Problem description: Filter the listing below for "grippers" and report every line that has it.
------------------------------
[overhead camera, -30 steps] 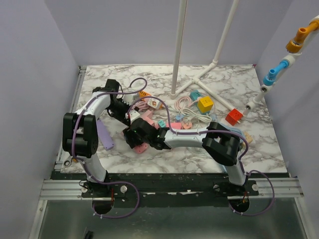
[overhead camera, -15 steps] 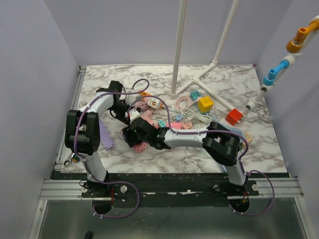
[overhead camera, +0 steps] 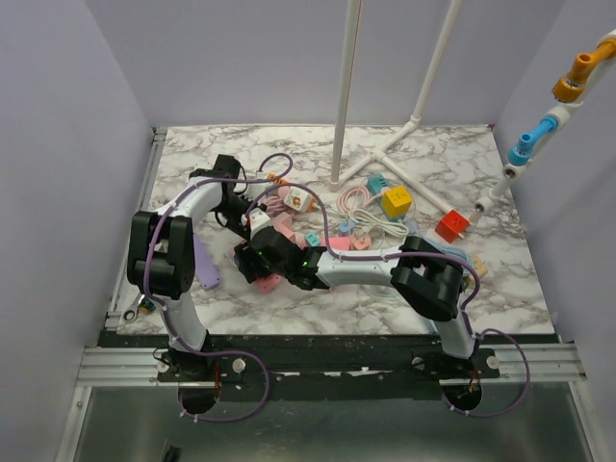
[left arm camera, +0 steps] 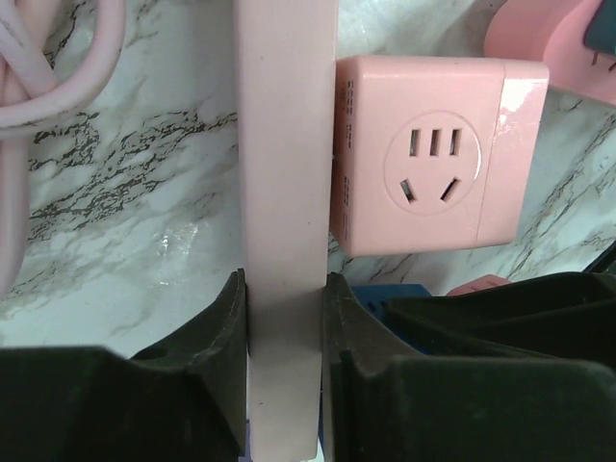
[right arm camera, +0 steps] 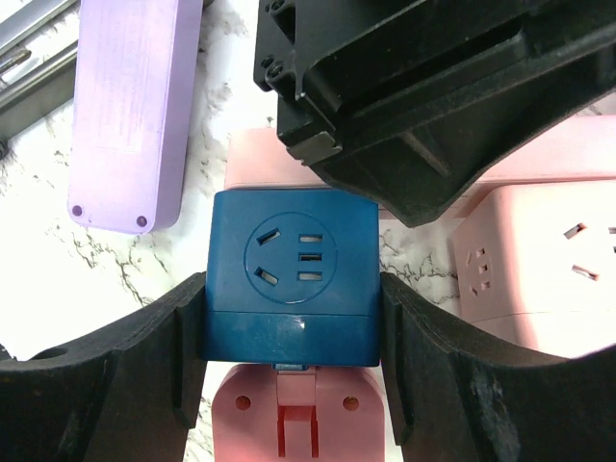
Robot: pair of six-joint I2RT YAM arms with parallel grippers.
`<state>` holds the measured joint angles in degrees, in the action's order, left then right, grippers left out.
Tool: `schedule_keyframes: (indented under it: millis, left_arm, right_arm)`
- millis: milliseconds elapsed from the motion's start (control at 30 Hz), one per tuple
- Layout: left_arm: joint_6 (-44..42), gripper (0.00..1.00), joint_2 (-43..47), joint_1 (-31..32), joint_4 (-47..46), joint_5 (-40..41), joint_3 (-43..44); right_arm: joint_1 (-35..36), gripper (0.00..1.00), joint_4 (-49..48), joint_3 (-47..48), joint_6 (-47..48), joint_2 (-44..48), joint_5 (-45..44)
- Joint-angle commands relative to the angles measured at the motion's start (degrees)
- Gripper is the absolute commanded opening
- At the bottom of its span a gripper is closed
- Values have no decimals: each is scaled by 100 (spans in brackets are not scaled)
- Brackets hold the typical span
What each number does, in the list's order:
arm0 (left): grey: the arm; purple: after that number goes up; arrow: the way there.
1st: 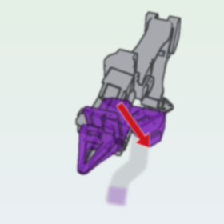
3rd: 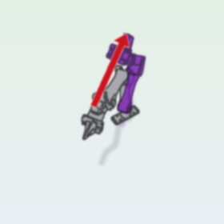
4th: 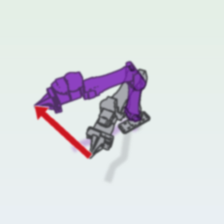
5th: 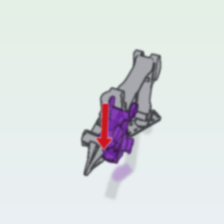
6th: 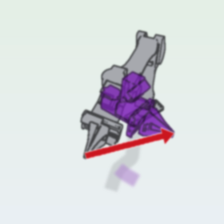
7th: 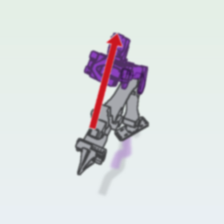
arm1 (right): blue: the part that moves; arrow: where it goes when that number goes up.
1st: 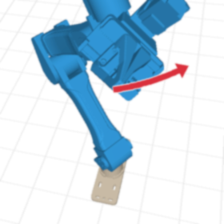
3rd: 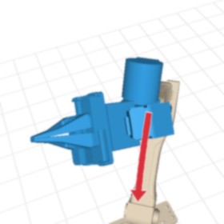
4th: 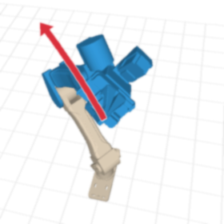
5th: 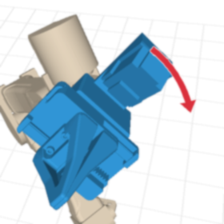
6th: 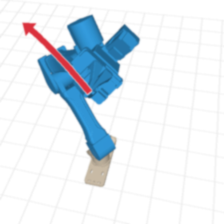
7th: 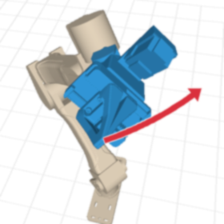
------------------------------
Answer for this exercise:
Robot: pair of six-joint I2RT YAM arms with parallel grippers.
`<state>` holds the measured joint angles in degrees, in the action's order, left then right, grippers left out.

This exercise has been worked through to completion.